AbstractMany insects engage in stable nutritional symbioses with bacteria that supplement limiting essential nutrients to their host. While several plant sap-feeding Hemipteran lineages are known to be simultaneously associated with two or more endosymbionts with complementary biosynthetic pathways to synthesize amino acids or vitamins, such co-obligate symbioses have not been functionally characterized in other insect orders. Here, we report on the characterization of a dual co-obligate, bacteriome-localized symbiosis in a family of xylophagous beetles using comparative genomics, fluorescence microscopy, and phylogenetic analyses. Across the beetle family Bostrichidae, most investigated species harbored the Bacteroidota symbiont Shikimatogenerans bostrichidophilus that encodes the shikimate pathway to produce tyrosine precursors in its severely reduced genome, likely supplementing the beetles’ cuticle biosynthesis, sclerotisation, and melanisation.
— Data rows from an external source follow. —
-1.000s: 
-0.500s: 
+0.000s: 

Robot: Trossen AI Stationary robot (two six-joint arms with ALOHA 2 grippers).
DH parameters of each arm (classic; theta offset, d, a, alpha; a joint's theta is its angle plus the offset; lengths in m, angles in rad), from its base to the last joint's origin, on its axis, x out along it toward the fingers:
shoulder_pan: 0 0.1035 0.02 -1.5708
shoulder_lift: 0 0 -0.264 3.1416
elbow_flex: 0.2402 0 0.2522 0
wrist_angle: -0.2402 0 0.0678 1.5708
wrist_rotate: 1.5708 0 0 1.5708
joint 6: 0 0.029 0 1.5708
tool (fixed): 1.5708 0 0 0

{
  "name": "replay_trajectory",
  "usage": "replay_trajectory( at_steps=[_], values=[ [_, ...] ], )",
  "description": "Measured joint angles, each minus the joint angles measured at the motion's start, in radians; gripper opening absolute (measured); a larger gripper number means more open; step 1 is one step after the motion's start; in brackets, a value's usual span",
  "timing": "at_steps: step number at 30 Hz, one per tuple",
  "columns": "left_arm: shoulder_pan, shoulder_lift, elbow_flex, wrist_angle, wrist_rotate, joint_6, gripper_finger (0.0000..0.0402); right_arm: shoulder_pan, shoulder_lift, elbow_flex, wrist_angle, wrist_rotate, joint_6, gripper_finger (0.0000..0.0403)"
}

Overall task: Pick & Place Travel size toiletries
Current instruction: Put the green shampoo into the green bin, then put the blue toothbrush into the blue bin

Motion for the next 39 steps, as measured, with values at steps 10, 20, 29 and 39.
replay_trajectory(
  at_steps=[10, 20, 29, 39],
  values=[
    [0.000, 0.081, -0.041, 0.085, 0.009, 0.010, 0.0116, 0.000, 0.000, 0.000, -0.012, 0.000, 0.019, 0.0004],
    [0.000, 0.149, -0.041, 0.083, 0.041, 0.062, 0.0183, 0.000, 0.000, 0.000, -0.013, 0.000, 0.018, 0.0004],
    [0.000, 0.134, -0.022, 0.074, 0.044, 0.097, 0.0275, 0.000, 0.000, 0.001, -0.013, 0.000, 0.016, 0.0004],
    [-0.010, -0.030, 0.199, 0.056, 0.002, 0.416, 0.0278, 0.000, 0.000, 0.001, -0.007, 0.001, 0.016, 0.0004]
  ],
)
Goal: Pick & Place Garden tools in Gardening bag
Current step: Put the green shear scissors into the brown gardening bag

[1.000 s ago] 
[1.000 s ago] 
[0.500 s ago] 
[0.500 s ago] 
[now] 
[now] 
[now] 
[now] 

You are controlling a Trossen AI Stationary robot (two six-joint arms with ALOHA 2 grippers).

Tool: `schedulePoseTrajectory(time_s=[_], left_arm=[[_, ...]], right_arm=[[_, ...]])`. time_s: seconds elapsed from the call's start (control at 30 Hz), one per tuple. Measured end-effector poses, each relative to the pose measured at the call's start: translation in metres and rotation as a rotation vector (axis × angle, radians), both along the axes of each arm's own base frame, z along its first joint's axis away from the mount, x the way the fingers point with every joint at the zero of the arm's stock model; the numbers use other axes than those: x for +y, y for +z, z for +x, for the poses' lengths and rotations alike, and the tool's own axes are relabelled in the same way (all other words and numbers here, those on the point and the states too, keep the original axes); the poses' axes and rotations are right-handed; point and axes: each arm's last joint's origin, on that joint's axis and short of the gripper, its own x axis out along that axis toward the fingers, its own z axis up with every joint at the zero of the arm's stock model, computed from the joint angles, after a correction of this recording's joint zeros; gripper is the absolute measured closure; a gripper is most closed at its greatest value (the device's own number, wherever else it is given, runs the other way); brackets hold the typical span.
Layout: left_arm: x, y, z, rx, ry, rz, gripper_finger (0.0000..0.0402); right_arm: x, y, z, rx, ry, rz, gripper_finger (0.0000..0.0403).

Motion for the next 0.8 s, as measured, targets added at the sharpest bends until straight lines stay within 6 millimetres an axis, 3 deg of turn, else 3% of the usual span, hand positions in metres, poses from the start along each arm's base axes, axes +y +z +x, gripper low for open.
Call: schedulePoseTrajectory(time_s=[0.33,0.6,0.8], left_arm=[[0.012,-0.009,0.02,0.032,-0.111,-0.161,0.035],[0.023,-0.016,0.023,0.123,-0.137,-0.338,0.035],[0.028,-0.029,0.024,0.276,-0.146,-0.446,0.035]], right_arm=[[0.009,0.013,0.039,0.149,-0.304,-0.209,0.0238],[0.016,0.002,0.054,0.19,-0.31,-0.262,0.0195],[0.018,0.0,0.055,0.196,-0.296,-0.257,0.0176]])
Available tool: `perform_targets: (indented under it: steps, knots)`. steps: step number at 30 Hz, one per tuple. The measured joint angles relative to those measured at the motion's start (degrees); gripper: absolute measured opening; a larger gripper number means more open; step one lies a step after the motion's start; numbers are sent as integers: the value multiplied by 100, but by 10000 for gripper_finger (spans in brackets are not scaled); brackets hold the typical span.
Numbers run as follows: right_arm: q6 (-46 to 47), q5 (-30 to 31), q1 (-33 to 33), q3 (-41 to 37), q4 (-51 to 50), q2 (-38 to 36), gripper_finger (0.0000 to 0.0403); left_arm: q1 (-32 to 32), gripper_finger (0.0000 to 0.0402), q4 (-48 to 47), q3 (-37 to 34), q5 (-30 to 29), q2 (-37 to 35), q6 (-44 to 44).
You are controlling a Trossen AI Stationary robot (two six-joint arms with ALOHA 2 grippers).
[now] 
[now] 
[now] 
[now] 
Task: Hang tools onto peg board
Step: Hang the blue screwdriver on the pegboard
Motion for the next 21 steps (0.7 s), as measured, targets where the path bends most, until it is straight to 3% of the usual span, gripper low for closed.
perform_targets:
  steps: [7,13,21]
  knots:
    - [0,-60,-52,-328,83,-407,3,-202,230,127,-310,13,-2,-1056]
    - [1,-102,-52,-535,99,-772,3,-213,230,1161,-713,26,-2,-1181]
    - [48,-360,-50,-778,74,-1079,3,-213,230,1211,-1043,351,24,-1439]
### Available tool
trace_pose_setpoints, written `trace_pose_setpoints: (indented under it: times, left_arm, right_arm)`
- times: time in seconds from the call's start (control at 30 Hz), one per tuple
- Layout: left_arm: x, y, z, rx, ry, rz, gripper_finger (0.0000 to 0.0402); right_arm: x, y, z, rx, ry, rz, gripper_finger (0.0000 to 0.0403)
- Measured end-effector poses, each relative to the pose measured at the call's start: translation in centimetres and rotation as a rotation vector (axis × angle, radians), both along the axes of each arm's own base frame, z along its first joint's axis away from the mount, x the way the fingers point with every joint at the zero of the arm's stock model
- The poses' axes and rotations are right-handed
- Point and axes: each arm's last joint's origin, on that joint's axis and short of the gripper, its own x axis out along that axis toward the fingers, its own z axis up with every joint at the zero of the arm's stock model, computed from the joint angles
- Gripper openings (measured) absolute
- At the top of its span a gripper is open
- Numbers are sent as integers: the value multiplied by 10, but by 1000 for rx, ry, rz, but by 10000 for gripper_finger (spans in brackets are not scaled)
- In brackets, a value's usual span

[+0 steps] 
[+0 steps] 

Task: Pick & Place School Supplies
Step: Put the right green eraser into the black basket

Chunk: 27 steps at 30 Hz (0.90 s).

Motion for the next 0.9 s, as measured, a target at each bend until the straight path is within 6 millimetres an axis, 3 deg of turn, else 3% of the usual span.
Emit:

One clade of Bostrichid beetles additionally housed the co-obligate symbiont Bostrichicola ureolyticus that is inferred to complement the function of Shikimatogenerans by recycling urea and provisioning the essential amino acid lysine, thereby providing additional benefits on nitrogen-poor diets. Both symbionts represent ancient associations within the Bostrichidae that have subsequently experienced genome erosion and co-speciation with their hosts. While Bostrichicola was repeatedly lost, Shikimatogenerans has been retained throughout the family and exhibits a perfect pattern of co-speciation. Our results reveal that co-obligate symbioses with complementary metabolic capabilities occur beyond the well-known sap-feeding Hemiptera and highlight the importance of symbiont-mediated cuticle supplementation and nitrogen recycling for herbivorous beetles.